Although the Credit CARD Act restricts interest rate increases on existing accounts, it does not limit how much issuers can charge on new credit card accounts. It appears that issuers have taken a breather from ratcheting up rates on consumer credit cards. After rising steadily for months before the bulk of new federal credit card regulations went into effect in February this year, they've stabilized, bouncing up and down between 16.74 percent and 16.85 percent in the last six months.

In its calculation of average rates, IndexCreditCards.com takes into account all the rate tiers charged for each credit card included in the survey. Issuers often charge two to four rates for a single card, depending on applicants' credit ratings. Those with the best credit scores get offered the lowest rates, and those with the lowest credit scores are offered the highest rates.
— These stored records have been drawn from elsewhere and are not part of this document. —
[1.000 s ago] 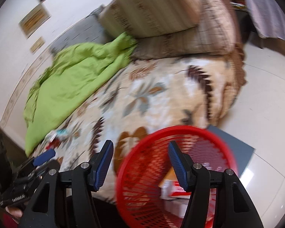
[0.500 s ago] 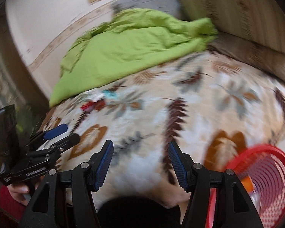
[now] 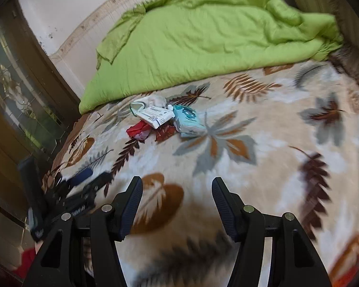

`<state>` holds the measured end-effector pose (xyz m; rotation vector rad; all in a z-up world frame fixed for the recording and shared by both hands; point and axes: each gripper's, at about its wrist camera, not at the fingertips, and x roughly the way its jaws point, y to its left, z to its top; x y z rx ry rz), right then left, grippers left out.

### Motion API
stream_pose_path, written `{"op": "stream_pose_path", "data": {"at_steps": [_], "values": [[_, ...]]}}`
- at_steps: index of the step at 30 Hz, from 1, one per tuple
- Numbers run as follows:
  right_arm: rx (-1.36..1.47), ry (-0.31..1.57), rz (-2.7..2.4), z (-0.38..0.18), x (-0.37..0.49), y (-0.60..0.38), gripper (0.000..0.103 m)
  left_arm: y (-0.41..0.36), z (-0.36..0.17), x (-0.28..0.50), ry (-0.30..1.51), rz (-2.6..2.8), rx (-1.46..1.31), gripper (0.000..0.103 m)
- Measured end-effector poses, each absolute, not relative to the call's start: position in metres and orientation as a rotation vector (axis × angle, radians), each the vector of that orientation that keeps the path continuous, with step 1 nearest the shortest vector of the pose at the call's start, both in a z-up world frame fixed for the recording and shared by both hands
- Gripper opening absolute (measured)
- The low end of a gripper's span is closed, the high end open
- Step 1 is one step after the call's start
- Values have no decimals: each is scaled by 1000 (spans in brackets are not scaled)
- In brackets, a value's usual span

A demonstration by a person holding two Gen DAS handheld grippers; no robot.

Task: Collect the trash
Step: 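Move both tools back over the trash pile on the bed, then grasp the teal snack packet with the right tool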

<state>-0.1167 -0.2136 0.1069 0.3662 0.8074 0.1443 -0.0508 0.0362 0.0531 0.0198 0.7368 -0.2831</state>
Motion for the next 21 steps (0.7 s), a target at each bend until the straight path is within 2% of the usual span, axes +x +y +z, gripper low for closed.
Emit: {"op": "stream_pose_path", "data": {"at_steps": [12,13,14,15,18,21], "values": [[364,914,81,49,54,-216,63,43,46,-24,767,-297,-20,72],[393,925,78,43,60,-218,59,45,47,-21,762,-299,-24,72],[449,928,98,38,63,-221,51,46,48,-18,756,-297,-27,72],[495,923,114,35,61,-222,50,48,50,-14,746,-294,-30,72],[516,912,87,39,48,-220,35,50,54,3,717,-309,-39,73],[597,866,55,49,17,-219,33,42,54,23,695,-315,-11,73]]}}
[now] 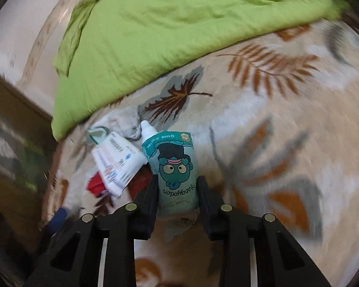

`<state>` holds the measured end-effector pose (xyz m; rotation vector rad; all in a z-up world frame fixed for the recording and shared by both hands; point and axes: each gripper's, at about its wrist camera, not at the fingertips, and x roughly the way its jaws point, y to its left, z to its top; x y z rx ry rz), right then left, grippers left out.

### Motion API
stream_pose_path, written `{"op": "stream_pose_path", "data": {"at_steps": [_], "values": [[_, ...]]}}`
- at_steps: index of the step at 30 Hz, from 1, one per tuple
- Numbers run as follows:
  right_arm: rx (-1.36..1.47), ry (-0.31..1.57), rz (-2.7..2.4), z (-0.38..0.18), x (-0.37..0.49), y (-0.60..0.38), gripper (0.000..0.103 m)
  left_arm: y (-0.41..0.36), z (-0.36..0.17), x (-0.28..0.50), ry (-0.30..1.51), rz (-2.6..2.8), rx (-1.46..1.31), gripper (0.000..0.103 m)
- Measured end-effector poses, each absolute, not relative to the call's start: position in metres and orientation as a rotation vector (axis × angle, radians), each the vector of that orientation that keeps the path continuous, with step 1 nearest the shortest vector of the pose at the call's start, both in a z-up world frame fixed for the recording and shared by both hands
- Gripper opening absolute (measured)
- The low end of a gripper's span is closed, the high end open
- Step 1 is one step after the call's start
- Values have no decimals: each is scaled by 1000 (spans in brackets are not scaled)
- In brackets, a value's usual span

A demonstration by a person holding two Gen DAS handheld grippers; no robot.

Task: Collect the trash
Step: 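Grasp the teal snack packet with the right tool, then grasp the red crumpled bag with the left tool while the right tool holds the packet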

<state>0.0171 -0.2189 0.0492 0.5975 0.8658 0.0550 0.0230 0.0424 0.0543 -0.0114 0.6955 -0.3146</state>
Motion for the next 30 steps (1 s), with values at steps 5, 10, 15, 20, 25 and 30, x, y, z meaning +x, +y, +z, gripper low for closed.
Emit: {"op": "stream_pose_path", "data": {"at_steps": [5,10,15,20,25,30], "values": [[632,789,32,64,-39,-208,33,22,42,54,738,-347,18,73],[605,765,54,62,-50,-202,33,8,24,91,852,-385,1,71],[571,769,42,57,-43,-201,33,6,16,103,886,-374,-20,39],[522,754,60,61,-41,-189,33,15,23,90,852,-350,-54,33],[438,715,70,73,-54,-173,33,18,37,54,830,-347,-31,34],[428,733,105,75,-82,-161,33,23,52,-2,853,-359,-22,34]]}}
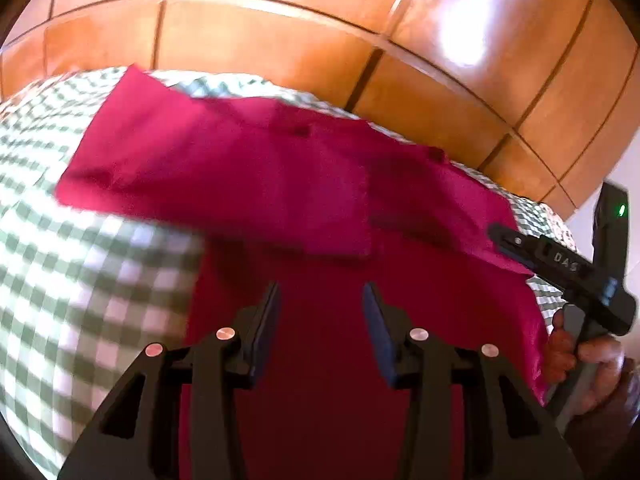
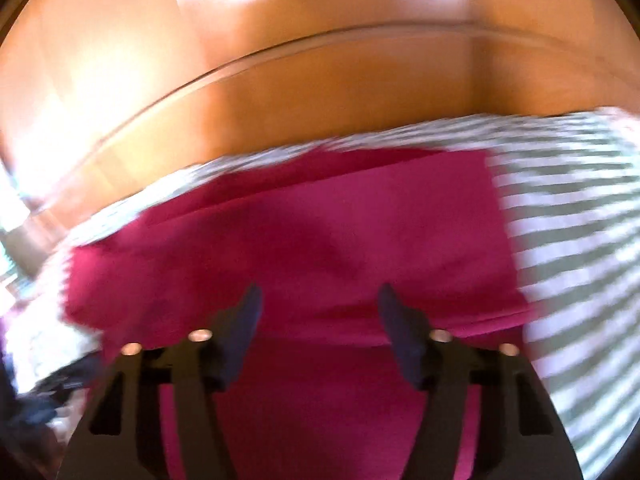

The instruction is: Fold small clothes

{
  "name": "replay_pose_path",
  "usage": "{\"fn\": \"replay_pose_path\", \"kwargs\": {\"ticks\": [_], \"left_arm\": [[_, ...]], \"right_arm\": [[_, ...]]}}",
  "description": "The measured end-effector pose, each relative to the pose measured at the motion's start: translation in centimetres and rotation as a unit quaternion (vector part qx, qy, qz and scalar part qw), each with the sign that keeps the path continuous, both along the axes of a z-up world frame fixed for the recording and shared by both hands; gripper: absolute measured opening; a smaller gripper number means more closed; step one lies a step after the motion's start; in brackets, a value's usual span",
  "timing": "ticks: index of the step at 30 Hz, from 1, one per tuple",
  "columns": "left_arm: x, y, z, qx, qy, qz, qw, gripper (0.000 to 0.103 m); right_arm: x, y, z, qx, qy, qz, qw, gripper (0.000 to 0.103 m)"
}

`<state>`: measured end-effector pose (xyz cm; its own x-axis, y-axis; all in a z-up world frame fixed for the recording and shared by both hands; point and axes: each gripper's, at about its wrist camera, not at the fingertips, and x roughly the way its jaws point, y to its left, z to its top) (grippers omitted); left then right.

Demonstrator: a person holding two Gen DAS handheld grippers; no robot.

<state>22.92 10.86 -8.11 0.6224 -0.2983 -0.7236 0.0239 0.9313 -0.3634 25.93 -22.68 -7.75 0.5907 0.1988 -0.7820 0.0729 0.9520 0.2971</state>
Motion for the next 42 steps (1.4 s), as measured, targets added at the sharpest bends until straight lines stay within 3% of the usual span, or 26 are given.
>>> {"fn": "replay_pose_path", "kwargs": {"ticks": [3, 8, 9, 11, 14, 20, 24, 29, 34, 39, 42], "left_arm": [[-0.4, 0.7, -1.3, 0.0, 0.014, 0.008, 0.9999, 0.042], [-0.7, 0.6, -2.7, 0.001, 0.009, 0.005, 0.9999, 0.042], [-0.4, 0.3, -3.3, 0.005, 0.006, 0.004, 1.0, 0.042], [-0.5, 0.1, -3.5, 0.008, 0.001, 0.003, 1.0, 0.043], [-0.4, 0.0, -3.6, 0.008, -0.003, 0.0, 1.0, 0.045], [-0.7, -0.1, -3.7, 0.009, -0.007, 0.001, 0.9999, 0.045], [-0.7, -0.2, -3.8, 0.01, -0.007, 0.001, 0.9999, 0.045], [-0.6, -0.6, -3.8, 0.019, -0.006, 0.002, 0.9998, 0.045], [-0.4, -0.9, -3.8, 0.019, -0.002, 0.002, 0.9998, 0.045], [0.0, -1.1, -3.4, 0.027, 0.007, 0.002, 0.9996, 0.045], [0.2, -0.9, -2.6, 0.025, 0.022, 0.004, 0.9994, 0.045]], "right_arm": [[2.1, 5.5, -1.6, 0.05, 0.037, 0.074, 0.995, 0.049], [5.4, 10.3, -4.0, 0.058, 0.076, 0.089, 0.991, 0.049], [5.7, 10.6, -3.9, 0.057, 0.075, 0.088, 0.992, 0.045], [6.8, 11.1, -3.4, 0.047, 0.08, 0.085, 0.992, 0.015], [6.5, 11.1, 0.0, 0.025, 0.034, 0.089, 0.995, 0.004], [4.6, 7.7, 10.3, -0.005, -0.105, 0.08, 0.991, 0.004], [3.8, 3.2, 12.3, -0.039, -0.132, 0.033, 0.99, 0.004], [3.1, -2.9, 9.9, -0.061, -0.1, -0.037, 0.992, 0.004], [2.0, -8.3, 4.5, -0.082, -0.033, -0.105, 0.991, 0.004], [1.2, -11.2, -1.2, -0.074, 0.031, -0.148, 0.986, 0.004], [0.9, -11.2, -2.6, -0.077, 0.03, -0.15, 0.985, 0.004]]}}
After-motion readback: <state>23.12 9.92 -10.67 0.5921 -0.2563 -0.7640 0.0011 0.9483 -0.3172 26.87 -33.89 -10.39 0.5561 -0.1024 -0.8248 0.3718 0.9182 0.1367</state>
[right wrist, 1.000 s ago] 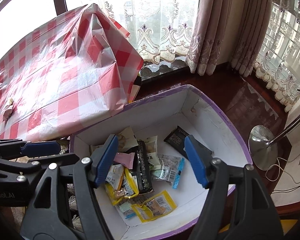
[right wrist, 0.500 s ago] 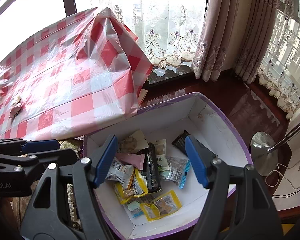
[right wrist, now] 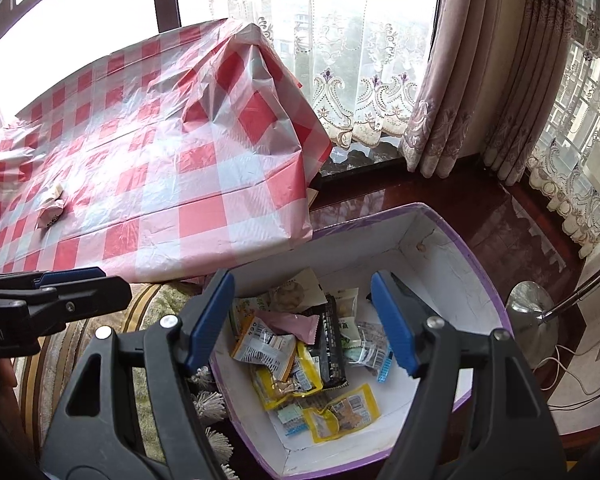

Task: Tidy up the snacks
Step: 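Withdraw both tools from the box back over the table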

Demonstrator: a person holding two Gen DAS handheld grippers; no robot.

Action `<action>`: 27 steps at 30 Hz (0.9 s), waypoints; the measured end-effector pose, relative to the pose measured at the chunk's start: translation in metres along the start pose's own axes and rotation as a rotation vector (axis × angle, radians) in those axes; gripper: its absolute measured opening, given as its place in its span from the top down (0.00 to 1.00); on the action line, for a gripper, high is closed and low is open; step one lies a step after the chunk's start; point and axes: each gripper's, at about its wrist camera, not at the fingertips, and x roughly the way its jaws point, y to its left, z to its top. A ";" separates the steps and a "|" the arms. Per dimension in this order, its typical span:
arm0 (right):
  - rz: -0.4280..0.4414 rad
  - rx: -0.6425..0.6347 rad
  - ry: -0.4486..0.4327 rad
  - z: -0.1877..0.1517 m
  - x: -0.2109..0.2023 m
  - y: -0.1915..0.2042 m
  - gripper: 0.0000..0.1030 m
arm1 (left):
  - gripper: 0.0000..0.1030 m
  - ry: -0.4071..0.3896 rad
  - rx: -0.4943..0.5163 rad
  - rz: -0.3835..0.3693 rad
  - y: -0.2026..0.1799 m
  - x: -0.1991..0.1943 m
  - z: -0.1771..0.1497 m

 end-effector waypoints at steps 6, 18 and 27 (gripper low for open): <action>0.025 -0.026 -0.015 0.001 -0.009 0.017 0.28 | 0.46 -0.044 -0.034 -0.001 0.016 -0.019 -0.003; 0.046 -0.064 -0.034 0.002 -0.021 0.037 0.27 | 0.46 -0.113 -0.093 0.007 0.044 -0.050 -0.009; 0.077 -0.077 -0.048 0.005 -0.031 0.051 0.27 | 0.45 -0.163 -0.122 0.018 0.062 -0.071 -0.015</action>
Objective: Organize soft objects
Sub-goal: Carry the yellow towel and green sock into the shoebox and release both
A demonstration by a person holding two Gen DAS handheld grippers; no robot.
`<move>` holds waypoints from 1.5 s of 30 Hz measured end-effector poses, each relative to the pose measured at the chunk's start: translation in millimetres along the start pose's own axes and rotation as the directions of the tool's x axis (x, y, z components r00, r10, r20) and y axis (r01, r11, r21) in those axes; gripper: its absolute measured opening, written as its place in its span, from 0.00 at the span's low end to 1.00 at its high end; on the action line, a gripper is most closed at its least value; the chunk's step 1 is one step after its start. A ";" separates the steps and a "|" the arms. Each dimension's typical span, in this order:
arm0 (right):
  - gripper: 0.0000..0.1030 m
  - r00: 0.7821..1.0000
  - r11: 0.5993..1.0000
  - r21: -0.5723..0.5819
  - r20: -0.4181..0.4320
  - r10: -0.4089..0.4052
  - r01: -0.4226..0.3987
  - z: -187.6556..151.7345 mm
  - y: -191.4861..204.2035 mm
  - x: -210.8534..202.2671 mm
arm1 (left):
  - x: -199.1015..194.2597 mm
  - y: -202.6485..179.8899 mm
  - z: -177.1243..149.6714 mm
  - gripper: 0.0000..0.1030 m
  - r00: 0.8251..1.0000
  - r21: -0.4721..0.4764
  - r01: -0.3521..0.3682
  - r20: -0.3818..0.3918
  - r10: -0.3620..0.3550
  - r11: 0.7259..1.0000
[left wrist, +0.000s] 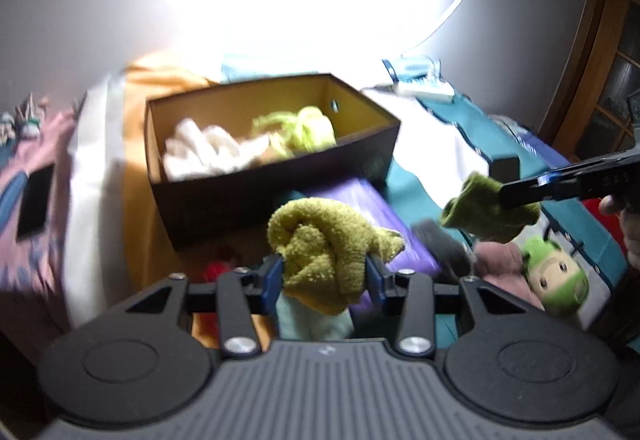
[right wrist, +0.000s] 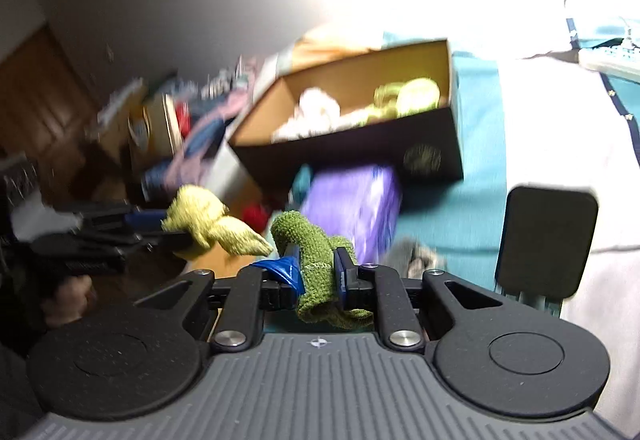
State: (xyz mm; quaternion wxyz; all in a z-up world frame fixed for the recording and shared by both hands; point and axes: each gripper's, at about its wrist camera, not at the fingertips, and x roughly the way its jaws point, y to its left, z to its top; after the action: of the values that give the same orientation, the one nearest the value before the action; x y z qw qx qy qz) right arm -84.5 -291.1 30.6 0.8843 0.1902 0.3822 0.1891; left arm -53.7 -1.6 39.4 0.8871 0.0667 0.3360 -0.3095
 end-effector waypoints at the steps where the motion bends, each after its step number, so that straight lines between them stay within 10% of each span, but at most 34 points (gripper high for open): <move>1: 0.00 1.000 1.000 0.016 0.029 0.008 -0.008 8.7 -1.3 -2.7 | 1.6 4.5 8.6 0.41 1.000 0.003 -0.005 0.017 0.005 1.000; 18: 0.00 0.964 0.995 0.101 0.265 -0.033 0.006 152.0 -19.9 37.7 | 73.6 85.2 146.2 0.41 0.975 -0.014 -0.199 0.099 0.199 0.980; 36: 0.00 0.967 0.967 -0.032 0.014 -0.254 0.255 144.9 -49.5 157.5 | 188.1 93.9 115.6 0.44 0.976 -0.058 -0.155 -0.165 0.143 0.986; 45: 0.05 0.947 0.948 -0.025 -0.049 -0.318 0.317 139.5 -66.0 176.1 | 205.1 102.6 109.2 0.65 0.963 -0.075 -0.204 -0.196 0.186 0.976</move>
State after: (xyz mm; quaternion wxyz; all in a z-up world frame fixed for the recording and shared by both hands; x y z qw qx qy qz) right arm 144.3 -289.8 -18.8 0.8945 0.1136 0.4291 0.0523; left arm 187.3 -58.6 -17.0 0.8796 0.0863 0.4244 -0.1968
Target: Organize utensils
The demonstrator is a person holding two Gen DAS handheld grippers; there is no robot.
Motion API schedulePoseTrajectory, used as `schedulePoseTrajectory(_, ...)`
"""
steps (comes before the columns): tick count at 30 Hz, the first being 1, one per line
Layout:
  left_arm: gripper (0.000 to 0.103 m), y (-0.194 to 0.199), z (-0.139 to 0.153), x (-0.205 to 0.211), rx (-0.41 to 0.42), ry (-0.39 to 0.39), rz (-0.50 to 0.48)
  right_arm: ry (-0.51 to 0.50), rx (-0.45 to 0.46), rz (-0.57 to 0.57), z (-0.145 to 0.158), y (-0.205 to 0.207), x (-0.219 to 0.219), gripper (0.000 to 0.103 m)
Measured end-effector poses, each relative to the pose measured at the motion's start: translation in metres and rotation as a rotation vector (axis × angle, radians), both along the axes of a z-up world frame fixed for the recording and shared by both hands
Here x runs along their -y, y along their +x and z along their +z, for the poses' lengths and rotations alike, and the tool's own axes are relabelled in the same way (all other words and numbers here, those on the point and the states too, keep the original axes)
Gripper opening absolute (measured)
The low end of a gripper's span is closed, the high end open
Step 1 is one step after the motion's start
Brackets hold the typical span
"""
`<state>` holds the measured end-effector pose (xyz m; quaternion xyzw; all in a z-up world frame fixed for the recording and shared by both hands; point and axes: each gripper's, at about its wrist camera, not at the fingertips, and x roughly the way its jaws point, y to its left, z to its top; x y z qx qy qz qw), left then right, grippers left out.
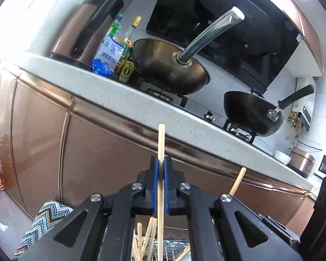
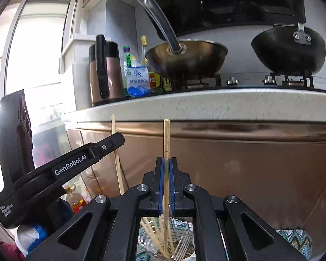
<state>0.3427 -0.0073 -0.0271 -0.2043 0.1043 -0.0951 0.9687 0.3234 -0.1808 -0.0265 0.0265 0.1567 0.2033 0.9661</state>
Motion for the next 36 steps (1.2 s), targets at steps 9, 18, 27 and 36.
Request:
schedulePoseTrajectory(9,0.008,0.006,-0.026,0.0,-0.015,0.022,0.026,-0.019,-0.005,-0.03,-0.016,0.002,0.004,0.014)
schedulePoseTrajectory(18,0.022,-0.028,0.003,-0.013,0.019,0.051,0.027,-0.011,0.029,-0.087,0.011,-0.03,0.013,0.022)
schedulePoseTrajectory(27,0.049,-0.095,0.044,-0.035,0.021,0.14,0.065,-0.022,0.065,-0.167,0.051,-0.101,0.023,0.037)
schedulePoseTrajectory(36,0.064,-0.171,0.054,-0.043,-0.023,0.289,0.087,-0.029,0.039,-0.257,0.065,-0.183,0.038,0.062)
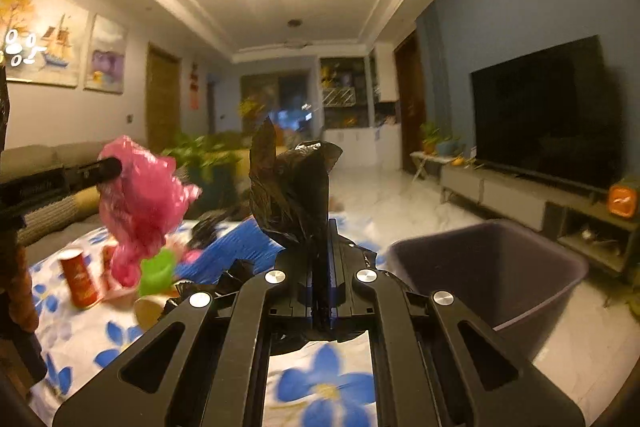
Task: Collect trash
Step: 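Carry both bags over the grey bin and open both tools to drop them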
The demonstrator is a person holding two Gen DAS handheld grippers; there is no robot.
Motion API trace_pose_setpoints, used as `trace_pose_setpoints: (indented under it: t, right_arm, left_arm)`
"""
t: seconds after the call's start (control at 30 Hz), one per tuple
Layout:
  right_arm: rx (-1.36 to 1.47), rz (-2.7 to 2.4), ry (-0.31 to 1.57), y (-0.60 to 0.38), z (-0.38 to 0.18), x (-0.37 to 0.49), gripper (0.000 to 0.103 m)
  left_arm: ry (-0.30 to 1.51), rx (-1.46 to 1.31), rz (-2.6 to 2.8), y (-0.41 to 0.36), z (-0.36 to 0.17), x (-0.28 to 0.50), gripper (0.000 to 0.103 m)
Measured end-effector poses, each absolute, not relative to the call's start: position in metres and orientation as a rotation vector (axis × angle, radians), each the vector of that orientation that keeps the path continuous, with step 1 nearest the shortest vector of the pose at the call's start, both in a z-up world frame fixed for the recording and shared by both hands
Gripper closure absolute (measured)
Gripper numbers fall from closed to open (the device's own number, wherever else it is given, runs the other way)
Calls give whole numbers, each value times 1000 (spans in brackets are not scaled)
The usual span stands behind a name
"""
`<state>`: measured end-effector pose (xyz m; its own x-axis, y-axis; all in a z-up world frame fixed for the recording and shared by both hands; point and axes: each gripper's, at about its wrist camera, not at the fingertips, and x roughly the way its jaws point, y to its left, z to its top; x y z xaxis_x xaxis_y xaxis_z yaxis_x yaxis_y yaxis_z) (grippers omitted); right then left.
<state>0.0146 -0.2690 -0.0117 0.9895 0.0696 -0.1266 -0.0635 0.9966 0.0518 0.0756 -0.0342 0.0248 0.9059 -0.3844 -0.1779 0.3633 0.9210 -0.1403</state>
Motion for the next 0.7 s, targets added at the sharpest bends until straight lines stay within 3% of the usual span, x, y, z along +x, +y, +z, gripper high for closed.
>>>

Consumers with excellent credit ratings are offered an average rate of 11.25 percent for non-reward cards, versus 15.22 percent for the overall market, and 13.76 percent for reward credit cards, versus 17.46 percent for the overall market.

Financial institutions represented in the IndexCreditCards.com survey include American Express, Bank of America, Capital One, Chase, Citi, Discover, HSBC, PNC/National City, Iberia Bank, Simmons National Bank, U.S. Bank, Wells Fargo, and more.